Abstract

The essay film, currently subject to significant critical attention, is championed as an unorthodox and utopian mode of audiovisual thinking. This article argues that such characteristics express a broader political principle of indeterminacy. In Laura Rascaroli’s recent examination of ‘how the essay film thinks’, the twentieth-century development of this principle can be traced to a strange brew of Adorno and Deleuze, where the essay film’s indeterminacy comes to be understood as a power that is not simply based on discontinuous disjunction but also on differentiation, its politics grounded not just in negative encounters with untruth but in the fabulation of other, alternative truths.

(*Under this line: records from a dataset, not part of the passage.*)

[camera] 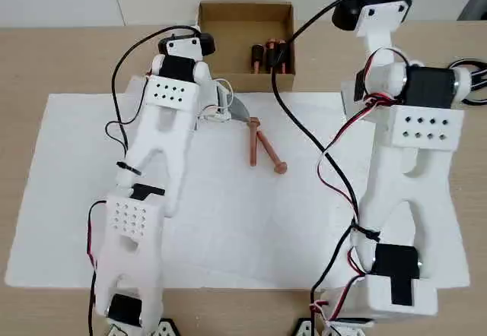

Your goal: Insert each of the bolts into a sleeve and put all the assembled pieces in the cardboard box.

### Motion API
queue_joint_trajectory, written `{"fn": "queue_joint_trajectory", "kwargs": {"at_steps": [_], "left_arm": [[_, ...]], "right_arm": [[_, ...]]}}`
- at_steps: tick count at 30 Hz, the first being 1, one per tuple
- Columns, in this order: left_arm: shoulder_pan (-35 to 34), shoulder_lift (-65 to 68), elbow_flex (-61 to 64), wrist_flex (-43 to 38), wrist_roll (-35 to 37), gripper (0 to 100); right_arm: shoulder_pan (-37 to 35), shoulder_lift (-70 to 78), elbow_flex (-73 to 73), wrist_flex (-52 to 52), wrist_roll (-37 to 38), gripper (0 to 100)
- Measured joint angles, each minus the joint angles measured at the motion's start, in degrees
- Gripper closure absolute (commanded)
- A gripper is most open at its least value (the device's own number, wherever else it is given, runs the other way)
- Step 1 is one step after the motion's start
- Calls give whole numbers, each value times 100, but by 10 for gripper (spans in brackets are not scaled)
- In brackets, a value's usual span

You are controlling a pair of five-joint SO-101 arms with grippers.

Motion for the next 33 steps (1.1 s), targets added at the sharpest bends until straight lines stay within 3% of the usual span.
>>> {"fn": "queue_joint_trajectory", "kwargs": {"at_steps": [27, 33], "left_arm": [[527, 668, -431, -88, -79, 608], [527, 905, -475, -114, -62, 719]], "right_arm": [[0, 0, 0, 0, -9, 994], [0, 0, 0, 0, -9, 994]]}}
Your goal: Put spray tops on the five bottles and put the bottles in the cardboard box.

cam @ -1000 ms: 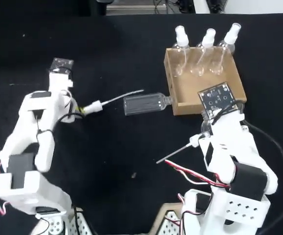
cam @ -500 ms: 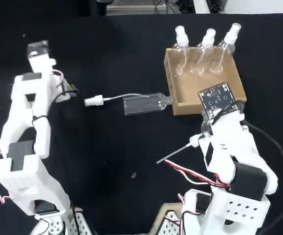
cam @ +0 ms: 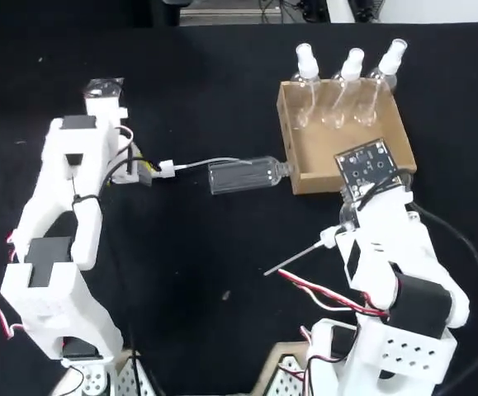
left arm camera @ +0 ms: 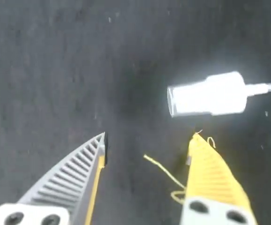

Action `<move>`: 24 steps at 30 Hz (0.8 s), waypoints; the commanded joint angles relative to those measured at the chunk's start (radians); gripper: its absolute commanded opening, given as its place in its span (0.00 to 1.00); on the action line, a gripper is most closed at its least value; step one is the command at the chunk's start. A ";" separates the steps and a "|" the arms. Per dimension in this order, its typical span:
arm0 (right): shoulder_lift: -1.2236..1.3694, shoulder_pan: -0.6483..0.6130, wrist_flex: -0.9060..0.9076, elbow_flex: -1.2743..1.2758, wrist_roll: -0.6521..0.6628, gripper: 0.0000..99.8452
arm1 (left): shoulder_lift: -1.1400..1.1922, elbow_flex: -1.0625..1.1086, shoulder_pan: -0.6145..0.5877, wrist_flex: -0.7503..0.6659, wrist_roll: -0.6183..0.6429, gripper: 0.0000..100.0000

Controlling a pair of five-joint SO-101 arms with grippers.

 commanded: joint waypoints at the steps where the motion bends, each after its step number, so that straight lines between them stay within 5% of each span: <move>1: -0.016 0.017 -0.003 -0.012 0.006 0.01 | -0.009 0.021 0.001 -0.114 -0.009 0.26; 11: -0.016 0.017 -0.003 -0.013 0.006 0.01 | 0.020 -0.008 -0.025 -0.298 0.002 0.26; 18: -0.016 0.012 -0.002 -0.013 0.006 0.01 | 0.037 -0.234 -0.025 0.133 -0.078 0.26; 24: -0.016 0.012 -0.003 -0.012 0.006 0.01 | 0.084 -0.314 0.013 0.272 -0.207 0.26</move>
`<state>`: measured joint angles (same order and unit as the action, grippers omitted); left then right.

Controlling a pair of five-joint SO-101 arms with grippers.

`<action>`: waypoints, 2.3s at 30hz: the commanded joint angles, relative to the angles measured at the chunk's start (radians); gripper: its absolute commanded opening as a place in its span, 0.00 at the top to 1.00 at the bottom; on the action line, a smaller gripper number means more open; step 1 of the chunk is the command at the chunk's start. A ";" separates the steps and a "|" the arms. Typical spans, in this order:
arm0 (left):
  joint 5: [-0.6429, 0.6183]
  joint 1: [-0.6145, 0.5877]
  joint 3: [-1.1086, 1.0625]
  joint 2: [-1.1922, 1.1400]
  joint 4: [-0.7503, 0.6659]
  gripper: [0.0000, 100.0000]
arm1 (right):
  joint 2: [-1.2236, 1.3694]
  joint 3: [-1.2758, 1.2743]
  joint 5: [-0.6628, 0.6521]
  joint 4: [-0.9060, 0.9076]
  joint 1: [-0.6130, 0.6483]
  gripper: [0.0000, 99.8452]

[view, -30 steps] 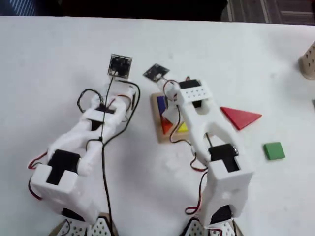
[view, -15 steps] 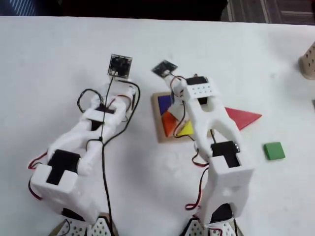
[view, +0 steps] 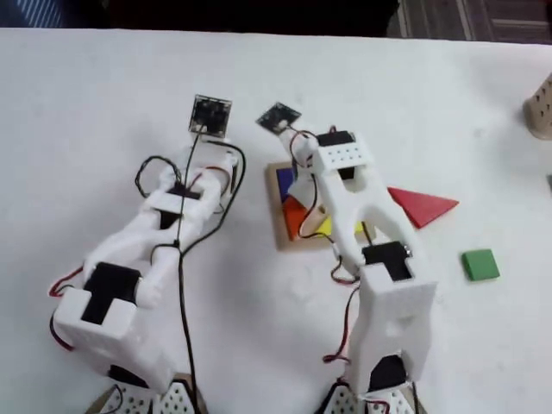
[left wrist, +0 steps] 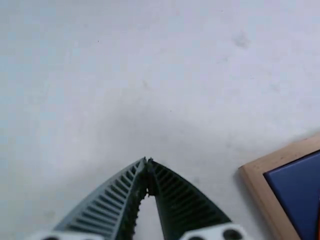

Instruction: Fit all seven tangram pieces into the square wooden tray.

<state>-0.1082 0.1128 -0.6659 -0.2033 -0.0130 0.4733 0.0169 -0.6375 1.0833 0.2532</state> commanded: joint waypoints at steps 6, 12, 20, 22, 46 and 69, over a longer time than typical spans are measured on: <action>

This article, however, disputes the assumption that a politics of indeterminacy still challenges the orthodoxy in any real sense, and assesses the extent to which the conventional source of the essay film’s utopianism is now under threat. It also examines another more promising tendency in contemporary essayistic practice, one that marks a withdrawal from such obligations. It considers two examples, two directions in this tendency. The Sprawl (Propaganda About Propaganda) (2015), is an essay film that diagnoses the limitations of the form’s dominant Deleuzian mode, whereas Arcadia (2017) prompts speculation – by way of Francois Laruelle’s negative utopianism – on how the essay film might proceed otherwise. This article argues that contemporary essayistic film practice can invoke another, strange utopia, one that is neither reducible to the production of the new, nor to the differentiation of the present, but is instead found in the mutation of thinking reality itself.